10X Research calls BlackRock's new Bitcoin volatility ETF a 'yield trap' that gets it 'backwards'

Source Cryptopolitan

BlackRock announced that it had launched its iShares Bitcoin Premium Income ETF (BITA). However, crypto research firm 10X Research is not so optimistic about the ETF’s chances of yielding absolute returns in nearly every market scenario.

BITA, which began trading on the Nasdaq on June 16, holds a mix of spot Bitcoin and shares of BlackRock’s existing iShares Bitcoin Trust ETF (IBIT).
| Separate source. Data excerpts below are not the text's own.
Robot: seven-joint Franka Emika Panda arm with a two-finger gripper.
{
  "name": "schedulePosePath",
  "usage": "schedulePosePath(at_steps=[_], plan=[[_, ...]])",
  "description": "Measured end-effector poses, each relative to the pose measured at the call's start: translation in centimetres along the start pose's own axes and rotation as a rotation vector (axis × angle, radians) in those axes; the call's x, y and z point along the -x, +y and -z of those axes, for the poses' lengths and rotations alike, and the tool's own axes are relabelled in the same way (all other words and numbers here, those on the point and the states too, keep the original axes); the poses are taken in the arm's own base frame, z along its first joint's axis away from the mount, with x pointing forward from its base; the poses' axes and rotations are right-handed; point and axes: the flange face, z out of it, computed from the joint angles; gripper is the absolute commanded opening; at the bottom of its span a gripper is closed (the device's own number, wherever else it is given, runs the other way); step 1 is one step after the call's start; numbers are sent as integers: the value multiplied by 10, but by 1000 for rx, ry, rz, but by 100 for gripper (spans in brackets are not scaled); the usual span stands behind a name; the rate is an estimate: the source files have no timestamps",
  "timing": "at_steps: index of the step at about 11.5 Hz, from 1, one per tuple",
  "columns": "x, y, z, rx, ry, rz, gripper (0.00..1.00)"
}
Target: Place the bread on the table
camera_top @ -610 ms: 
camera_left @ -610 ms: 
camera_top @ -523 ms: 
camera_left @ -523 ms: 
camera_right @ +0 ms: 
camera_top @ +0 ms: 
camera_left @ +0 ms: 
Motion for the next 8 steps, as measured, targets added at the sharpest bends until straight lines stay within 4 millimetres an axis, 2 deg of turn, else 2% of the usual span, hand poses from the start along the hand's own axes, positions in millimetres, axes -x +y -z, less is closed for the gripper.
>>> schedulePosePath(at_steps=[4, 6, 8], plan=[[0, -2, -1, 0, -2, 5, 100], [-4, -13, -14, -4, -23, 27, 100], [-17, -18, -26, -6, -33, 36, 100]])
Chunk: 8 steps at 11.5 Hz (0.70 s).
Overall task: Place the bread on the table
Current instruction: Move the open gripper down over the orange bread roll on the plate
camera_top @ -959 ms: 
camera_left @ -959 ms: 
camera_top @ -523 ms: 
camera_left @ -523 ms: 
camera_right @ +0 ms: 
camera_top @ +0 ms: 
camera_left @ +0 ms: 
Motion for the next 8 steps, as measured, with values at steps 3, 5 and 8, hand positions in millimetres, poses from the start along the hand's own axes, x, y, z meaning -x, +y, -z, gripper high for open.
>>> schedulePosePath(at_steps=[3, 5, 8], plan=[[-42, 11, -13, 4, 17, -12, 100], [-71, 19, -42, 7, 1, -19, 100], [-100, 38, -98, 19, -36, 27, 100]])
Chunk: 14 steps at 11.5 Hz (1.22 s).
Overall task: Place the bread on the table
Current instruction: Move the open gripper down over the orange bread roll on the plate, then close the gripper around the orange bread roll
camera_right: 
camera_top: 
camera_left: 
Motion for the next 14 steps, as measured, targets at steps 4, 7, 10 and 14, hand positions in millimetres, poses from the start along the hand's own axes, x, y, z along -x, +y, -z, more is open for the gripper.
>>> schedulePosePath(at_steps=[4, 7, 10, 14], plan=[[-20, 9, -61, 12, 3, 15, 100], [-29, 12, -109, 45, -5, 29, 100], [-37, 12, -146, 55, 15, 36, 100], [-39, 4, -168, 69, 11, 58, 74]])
The fund then sells call options against roughly 25% to 35% of the portfolio each month, collecting premiums it distributes as income.

Robert Mitchnick, BlackRock’s head of digital assets, reportedly stated that BITA is a “hybrid Bitcoin exposure product.” 

He estimated the fund retains about 70% of IBIT’s upside while targeting a mid-to-high-teens annual yield. “It’s going to be pretty compelling, we think, to a lot of investors,” Mitchnick said.

Why is 10X Research not so hyped about BITA?

10X Research published its rebuttal the same day BITA debuted, titling it “BlackRock’s Bitcoin Yield Trap.” The firm’s core argument was that BITA writes calls every month by mandate, regardless of whether conditions favor the trade.

According to 10X Research, only a specific set of conditions makes selling Bitcoin call options a high-probability trade, and for them, the premium collected justifies capping upside only if the conditions are met.

However, when these conditions do not align, 10X Research says that investors would be surrendering optionality at a discount instead of generating genuine yield.

The research firm compared BITA’s fixed monthly schedule with its own strategy, which it described as selective and conditional. 

In a May 12 report, 10X Research estimated that Bitcoin holders were collectively leaving $7 billion in annual yield uncollected, but it also stated that the edge comes from acting in only about 25% of months when conditions warrant it.

The covered-call tradeoff

The way the mechanics work is that when Bitcoin rallies, BITA’s spot holdings gain value, but the sold call options cap how much of that rally investors actually capture. 

When Bitcoin trades flat or drops, the option premiums cushion the decline, but don’t eliminate it.

Tagus Capital reportedly framed the strategy as targeting roughly 15% annual yield while retaining around 70% of Bitcoin’s upside. 

Analysts brought to the fore the implications it has for the market at large. For them, the systematic call selling at an institutional scale pushes down Bitcoin’s implied volatility, and BlackRock’s entry could accelerate a trend that has been visible since 2022.

Bitcoin’s 30-day implied volatility has been declining for years as more investors adopt overwriting strategies. BlackRock entering that trade with the backing of a $48.6 billion spot Bitcoin ETF adds a meaningful supply of options premium to the market.

Who is BlackRock targeting with this ETF offering?

Mitchnick pointed to financial advisors, insurers, and pension funds as BITA’s primary audience. These are institutions that have been interested in Bitcoin exposure but have struggled to justify an allocation to an asset that generates no cash flow.

“There’s no question that some of the challenges that they’ve had getting over the hump on Bitcoin in the past have been the absence of the yield,” Mitchnick said.

According to BlackRock, the fund carries a 0.65% sponsor fee. It launched with roughly $10.5 million in net assets and competes with the NEOS Bitcoin High Income ETF, which debuted in 2024 and charges a higher expense ratio. Goldman Sachs filed for a similar product in April.

10X Research’s criticism lands at a moment when Bitcoin ETF flows are already under pressure. U.S.-listed spot Bitcoin ETFs registered $64 million in outflows on Monday, bringing June’s total withdrawals to $2.1 billion. Bitcoin traded near $65,000 as of this report.